▸ What you are asked to do
Verbatim copy, images removed: write out the entries below.
*** Source data ***
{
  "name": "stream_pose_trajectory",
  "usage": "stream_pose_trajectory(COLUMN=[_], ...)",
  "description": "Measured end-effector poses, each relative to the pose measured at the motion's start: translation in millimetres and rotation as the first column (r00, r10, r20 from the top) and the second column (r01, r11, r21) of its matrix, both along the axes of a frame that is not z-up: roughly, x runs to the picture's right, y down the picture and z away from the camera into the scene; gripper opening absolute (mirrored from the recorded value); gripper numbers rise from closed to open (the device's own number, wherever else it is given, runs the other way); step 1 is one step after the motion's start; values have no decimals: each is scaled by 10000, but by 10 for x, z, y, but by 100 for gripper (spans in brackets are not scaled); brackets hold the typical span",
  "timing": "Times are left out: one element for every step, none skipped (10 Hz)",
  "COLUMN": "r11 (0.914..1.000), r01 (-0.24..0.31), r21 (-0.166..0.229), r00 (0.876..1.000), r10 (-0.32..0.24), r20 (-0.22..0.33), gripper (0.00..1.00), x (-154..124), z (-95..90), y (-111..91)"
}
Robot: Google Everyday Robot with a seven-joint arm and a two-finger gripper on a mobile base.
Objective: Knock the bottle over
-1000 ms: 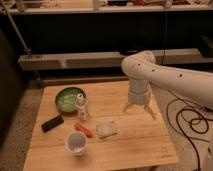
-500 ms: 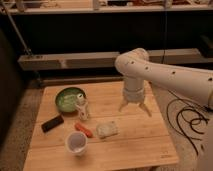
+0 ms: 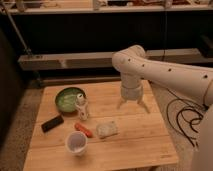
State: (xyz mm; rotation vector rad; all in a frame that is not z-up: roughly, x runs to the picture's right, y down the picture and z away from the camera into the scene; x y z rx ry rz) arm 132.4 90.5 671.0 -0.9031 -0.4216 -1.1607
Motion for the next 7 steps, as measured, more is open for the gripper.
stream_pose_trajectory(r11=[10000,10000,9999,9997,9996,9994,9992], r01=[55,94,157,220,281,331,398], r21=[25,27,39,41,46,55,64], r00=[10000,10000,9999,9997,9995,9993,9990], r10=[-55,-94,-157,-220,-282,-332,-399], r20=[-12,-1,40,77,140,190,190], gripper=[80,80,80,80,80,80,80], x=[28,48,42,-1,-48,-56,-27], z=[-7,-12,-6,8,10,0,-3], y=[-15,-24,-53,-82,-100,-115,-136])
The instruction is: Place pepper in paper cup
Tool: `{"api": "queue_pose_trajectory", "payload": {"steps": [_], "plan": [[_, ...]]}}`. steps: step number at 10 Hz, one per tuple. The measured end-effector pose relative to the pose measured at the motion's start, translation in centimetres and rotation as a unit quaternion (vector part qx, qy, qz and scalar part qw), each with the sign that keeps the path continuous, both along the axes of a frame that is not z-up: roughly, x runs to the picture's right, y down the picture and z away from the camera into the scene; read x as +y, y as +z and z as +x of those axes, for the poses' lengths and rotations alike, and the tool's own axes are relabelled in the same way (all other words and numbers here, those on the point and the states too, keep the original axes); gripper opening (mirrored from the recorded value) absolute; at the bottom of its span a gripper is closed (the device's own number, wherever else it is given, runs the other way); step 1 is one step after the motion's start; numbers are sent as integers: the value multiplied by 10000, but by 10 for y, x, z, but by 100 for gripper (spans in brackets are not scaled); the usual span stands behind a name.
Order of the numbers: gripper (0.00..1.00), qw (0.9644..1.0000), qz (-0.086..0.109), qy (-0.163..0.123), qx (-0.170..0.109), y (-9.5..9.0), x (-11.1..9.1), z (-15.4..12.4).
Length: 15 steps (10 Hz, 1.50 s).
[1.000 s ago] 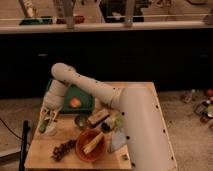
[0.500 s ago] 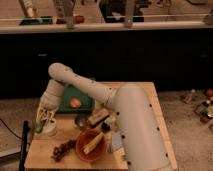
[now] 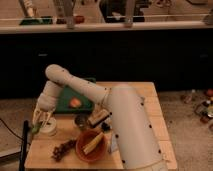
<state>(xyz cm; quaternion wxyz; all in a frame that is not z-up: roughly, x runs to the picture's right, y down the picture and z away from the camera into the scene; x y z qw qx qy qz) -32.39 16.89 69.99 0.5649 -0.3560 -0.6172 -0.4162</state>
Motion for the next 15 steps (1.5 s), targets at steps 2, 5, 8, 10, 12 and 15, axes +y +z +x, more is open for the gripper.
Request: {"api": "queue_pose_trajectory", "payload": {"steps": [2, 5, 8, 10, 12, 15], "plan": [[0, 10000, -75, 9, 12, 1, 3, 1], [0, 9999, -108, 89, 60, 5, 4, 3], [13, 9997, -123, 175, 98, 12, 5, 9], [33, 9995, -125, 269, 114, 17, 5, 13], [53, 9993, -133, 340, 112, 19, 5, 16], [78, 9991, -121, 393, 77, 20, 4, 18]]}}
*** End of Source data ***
▸ Response to this exercise
{
  "name": "stream_pose_trajectory",
  "usage": "stream_pose_trajectory(COLUMN=[_], ...)",
  "description": "Measured end-effector poses, each relative to the pose measured at the motion's start: translation in millimetres and rotation as the first column (r00, r10, r20 from the top) and the second column (r01, r11, r21) of its matrix, both along the axes of a frame that is not z-up: roughly, x runs to the picture's right, y down the picture and z away from the camera into the scene; gripper opening absolute (mirrored from the recorded value); gripper numbers rise from closed to open (the device's own number, wherever else it is given, runs the other way); step 1 is one step after the motion's start; values have no decimals: each is scaled by 10000, but by 10 for x, z, y, but by 100 for gripper (spans in brackets are not scaled); brackets hold the typical span",
  "timing": "Times are left out: one element for every step, none skipped (10 Hz)",
  "COLUMN": "r11 (0.914..1.000), r01 (-0.24..0.31), r21 (-0.166..0.229), r00 (0.876..1.000), r10 (-0.32..0.24), r20 (-0.22..0.33), gripper (0.00..1.00), x (-154..124), z (-95..90), y (-111..91)"
}
Robot: Google Everyday Robot with a seven-joint arm and a two-finger gripper on a mobile base.
Objective: Knock the bottle over
-1000 ms: 
-500 ms: 
+0 ms: 
State: (xyz mm; rotation vector rad; all in a frame that is not z-up: roughly, x runs to the picture's right, y down the picture and z away from the camera into the scene; x y z rx ry rz) arm 132.4 90.5 671.0 -0.9031 -0.4216 -1.1607
Motion for the next 7 steps, as measured, more is open for the gripper.
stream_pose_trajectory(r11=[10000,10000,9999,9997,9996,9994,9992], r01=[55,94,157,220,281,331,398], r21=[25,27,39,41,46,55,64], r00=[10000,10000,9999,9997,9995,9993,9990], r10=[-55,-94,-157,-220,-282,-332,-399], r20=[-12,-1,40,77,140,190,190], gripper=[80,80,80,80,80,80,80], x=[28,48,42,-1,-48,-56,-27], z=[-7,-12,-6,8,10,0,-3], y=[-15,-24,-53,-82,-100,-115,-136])
The instruction is: Place pepper in paper cup
Tool: `{"api": "queue_pose_trajectory", "payload": {"steps": [_], "plan": [[_, ...]]}}`. steps: step number at 10 Hz, one per tuple. The measured end-effector pose relative to the pose measured at the motion's start, translation in centimetres and rotation as a unit quaternion (vector part qx, qy, qz and scalar part qw), each with the sign that keeps the path continuous, both along the axes of a frame that is not z-up: roughly, x runs to the picture's right, y down the picture and z away from the camera into the scene; read x as +y, y as +z and z as +x of those axes, for the poses' lengths and rotations alike, and the tool's own axes are relabelled in the same way (all other words and numbers here, those on the point and the states too, keep the original axes); gripper opening (mirrored from the recorded value) absolute; at the bottom of its span a gripper is closed (the device's own number, wherever else it is given, runs the other way); step 1 is one step after the motion's start; numbers are sent as integers: the value multiplied by 10000, but by 10 for y, x, z, but by 100 for gripper (spans in brackets are not scaled); the usual span stands behind a name.
Order of the numbers: gripper (0.00..1.00), qw (0.9644..1.0000), qz (-0.086..0.109), qy (-0.163..0.123), qx (-0.170..0.109), y (-9.5..9.0), x (-11.1..9.1), z (-15.4..12.4).
Length: 15 steps (10 Hz, 1.50 s).
[1.000 s ago] 
[0.500 s ago] 
[now] 
<state>(xyz cm; quaternion wxyz; all in a frame that is not z-up: roughly, x runs to the picture's right, y down the picture and z away from the camera into the scene; x y z qw qx qy qz) -32.39 16.89 69.99 0.5649 -0.3560 -0.6172 -0.4162</state>
Motion for the next 15 steps (1.5 s), targets at steps 2, 5, 8, 10, 12 and 15, axes +y +z +x, more is open for the gripper.
Request: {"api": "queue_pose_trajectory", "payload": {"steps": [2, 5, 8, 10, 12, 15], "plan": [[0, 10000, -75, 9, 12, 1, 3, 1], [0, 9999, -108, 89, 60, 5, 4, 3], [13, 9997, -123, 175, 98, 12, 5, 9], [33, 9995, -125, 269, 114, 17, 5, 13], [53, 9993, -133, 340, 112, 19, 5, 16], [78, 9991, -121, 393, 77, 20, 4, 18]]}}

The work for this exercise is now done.